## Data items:
------------------------

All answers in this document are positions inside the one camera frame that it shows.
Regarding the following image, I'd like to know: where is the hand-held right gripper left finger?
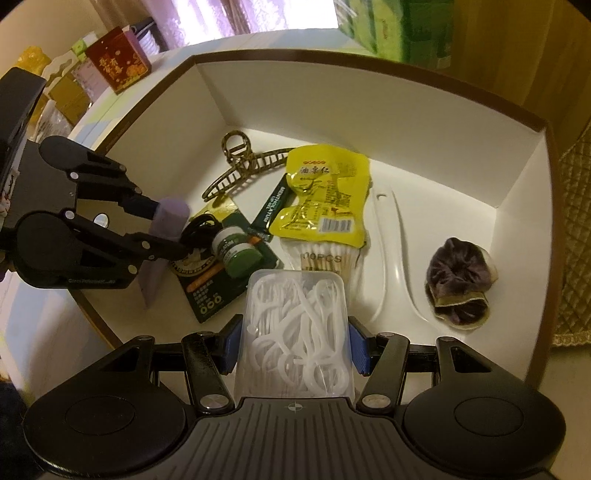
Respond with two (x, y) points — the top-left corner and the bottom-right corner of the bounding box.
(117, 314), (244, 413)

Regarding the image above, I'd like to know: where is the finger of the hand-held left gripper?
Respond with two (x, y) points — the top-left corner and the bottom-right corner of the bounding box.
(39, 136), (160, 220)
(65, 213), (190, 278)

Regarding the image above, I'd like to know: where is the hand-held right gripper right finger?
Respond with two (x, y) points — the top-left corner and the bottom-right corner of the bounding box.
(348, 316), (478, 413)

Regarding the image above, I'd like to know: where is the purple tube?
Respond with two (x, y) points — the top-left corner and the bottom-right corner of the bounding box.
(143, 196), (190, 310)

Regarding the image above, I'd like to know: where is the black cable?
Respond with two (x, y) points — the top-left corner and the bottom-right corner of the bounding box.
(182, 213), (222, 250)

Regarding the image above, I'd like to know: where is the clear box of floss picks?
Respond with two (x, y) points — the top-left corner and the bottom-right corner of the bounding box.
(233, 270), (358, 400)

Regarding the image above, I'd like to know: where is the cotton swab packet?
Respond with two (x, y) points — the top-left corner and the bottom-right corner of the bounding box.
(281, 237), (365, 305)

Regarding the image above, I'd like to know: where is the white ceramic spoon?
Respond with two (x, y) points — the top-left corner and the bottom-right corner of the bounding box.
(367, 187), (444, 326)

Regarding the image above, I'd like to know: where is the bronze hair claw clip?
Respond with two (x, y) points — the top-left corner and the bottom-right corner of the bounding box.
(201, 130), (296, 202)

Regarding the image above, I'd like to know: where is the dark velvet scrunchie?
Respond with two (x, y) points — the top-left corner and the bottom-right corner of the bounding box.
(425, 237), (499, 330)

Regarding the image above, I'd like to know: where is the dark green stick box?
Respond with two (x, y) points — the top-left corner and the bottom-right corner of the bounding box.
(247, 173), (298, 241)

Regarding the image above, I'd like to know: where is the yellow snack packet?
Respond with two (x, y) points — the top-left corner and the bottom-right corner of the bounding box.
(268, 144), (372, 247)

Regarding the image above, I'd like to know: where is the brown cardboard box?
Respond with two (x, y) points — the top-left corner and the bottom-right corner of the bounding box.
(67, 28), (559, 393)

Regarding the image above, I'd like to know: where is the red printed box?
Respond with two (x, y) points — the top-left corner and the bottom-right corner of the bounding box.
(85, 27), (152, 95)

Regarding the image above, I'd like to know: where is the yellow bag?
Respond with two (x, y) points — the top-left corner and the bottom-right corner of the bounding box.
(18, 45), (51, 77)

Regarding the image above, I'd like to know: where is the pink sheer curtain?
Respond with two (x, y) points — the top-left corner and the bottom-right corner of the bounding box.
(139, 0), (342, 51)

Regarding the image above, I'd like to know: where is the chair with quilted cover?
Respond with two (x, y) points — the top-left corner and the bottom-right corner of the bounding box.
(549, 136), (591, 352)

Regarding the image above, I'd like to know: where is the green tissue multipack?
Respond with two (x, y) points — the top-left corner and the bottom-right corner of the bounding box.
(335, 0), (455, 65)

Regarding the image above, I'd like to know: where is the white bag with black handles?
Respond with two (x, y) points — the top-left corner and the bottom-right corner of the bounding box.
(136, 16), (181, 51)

------------------------

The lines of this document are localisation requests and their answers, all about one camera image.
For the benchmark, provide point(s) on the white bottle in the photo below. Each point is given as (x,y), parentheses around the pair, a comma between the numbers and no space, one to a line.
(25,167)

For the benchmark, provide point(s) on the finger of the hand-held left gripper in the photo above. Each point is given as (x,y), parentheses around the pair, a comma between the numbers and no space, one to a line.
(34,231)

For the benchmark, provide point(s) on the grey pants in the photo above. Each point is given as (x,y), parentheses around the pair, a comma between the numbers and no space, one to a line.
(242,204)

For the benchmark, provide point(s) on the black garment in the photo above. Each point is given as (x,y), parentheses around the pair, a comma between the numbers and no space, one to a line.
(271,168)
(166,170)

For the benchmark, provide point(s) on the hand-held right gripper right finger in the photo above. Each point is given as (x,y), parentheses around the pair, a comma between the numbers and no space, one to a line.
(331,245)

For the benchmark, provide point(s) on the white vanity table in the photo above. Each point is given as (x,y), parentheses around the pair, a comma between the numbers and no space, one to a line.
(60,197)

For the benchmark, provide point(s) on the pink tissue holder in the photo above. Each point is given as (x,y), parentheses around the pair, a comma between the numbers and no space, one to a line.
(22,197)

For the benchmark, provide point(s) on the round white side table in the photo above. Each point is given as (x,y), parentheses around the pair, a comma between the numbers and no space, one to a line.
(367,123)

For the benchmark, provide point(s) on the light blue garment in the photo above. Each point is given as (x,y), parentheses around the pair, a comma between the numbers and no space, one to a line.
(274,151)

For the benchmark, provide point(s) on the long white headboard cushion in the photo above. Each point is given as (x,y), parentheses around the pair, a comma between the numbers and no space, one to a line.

------------------------

## YOUR INSTRUCTIONS:
For this exercise, return exactly the lines above from the line with "All answers in" through the line with "hair claw clip?", both included. Do not copy the pictures.

## WRITTEN SOLUTION:
All answers in this document are positions inside the one camera frame that it shows.
Regarding the following image, I'd like to know: where is the hand-held right gripper left finger?
Respond with two (x, y) points — the top-left corner and the bottom-right corner of the bounding box.
(117, 314), (244, 413)

Regarding the image above, I'd like to know: where is the finger of the hand-held left gripper?
Respond with two (x, y) points — the top-left corner and the bottom-right corner of the bounding box.
(39, 136), (160, 220)
(65, 213), (190, 278)

Regarding the image above, I'd like to know: where is the hand-held right gripper right finger?
Respond with two (x, y) points — the top-left corner and the bottom-right corner of the bounding box.
(348, 316), (478, 413)

Regarding the image above, I'd like to know: where is the purple tube?
Respond with two (x, y) points — the top-left corner and the bottom-right corner of the bounding box.
(143, 196), (190, 310)

Regarding the image above, I'd like to know: where is the black cable?
Respond with two (x, y) points — the top-left corner and the bottom-right corner of the bounding box.
(182, 213), (222, 250)

Regarding the image above, I'd like to know: where is the clear box of floss picks?
Respond with two (x, y) points — the top-left corner and the bottom-right corner of the bounding box.
(233, 270), (358, 400)

Regarding the image above, I'd like to know: where is the cotton swab packet?
Respond with two (x, y) points — the top-left corner and the bottom-right corner of the bounding box.
(281, 237), (365, 305)

Regarding the image above, I'd like to know: where is the white ceramic spoon?
Respond with two (x, y) points — the top-left corner and the bottom-right corner of the bounding box.
(367, 187), (444, 326)

Regarding the image above, I'd like to know: where is the bronze hair claw clip?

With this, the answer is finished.